Aug
23

Why I’m Doing #ELF_Twicycle!!

Author // Ann
Posted in // Social media

In almost five weeks time I will be sat on a bike cycling a near 400-mile route around Somerset, Devon and Cornwall. Needless to say I expect it to be arduous mentally and physically, however, all for a good cause, Exeter Leukaemia Fund.  Those aware of my madness have been asking what my motivation is for doing it. I don’t normally talk about it, but as by way of explaining myself I attempt to do so here. I lost my own Dad to a different form of cancer nearly 20 years ago. In fact, when I’m on the ride, it will be almost 20 years to the date when he was first diagnosed. Times flies!

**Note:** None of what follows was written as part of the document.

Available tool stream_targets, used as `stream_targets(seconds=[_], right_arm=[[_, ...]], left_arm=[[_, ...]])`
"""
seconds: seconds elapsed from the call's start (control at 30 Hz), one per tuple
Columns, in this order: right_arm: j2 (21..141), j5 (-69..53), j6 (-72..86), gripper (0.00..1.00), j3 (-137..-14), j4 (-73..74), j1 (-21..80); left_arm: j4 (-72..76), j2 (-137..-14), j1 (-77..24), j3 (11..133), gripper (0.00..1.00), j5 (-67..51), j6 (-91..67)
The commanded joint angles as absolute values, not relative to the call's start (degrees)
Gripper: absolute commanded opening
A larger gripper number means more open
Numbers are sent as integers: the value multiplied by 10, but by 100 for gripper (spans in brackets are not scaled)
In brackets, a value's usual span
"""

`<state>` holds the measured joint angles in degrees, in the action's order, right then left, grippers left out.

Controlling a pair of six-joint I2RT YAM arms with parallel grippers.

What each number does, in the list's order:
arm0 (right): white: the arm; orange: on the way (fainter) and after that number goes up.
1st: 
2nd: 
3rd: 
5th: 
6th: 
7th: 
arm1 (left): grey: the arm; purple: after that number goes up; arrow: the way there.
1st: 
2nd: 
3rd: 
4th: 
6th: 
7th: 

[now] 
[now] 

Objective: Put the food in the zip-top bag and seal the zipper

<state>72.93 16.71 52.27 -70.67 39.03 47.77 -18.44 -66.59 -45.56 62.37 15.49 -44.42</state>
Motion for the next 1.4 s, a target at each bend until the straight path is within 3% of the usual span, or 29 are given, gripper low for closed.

Many of you unfortunately know what a life threatening diagnosis can mean. For me it was life changing. For days, weeks and months I asked the second biggest question of all; why? Then I spent time dissecting why I’d caused it. Mine was the argument we’d had five years before over who’d eaten all the biscuits in the tin! Stupid stuff!

The first time dad was in hospital, I couldn’t build up the courage to see him. I was scared I would flip out and fail him in my duty as the strong daughter he had nurtured me to be. But I got used to the wires, the constant scratching of heads by professionals and the bewilderment I felt. The roller coaster ride between hope and despair, intersected with great hilarity, because sometimes humour was the only way we could cope. I once asked him how he was feeling, his reply “Like a pin cushion in an animal laboratory” was his response characterised by a wry smile!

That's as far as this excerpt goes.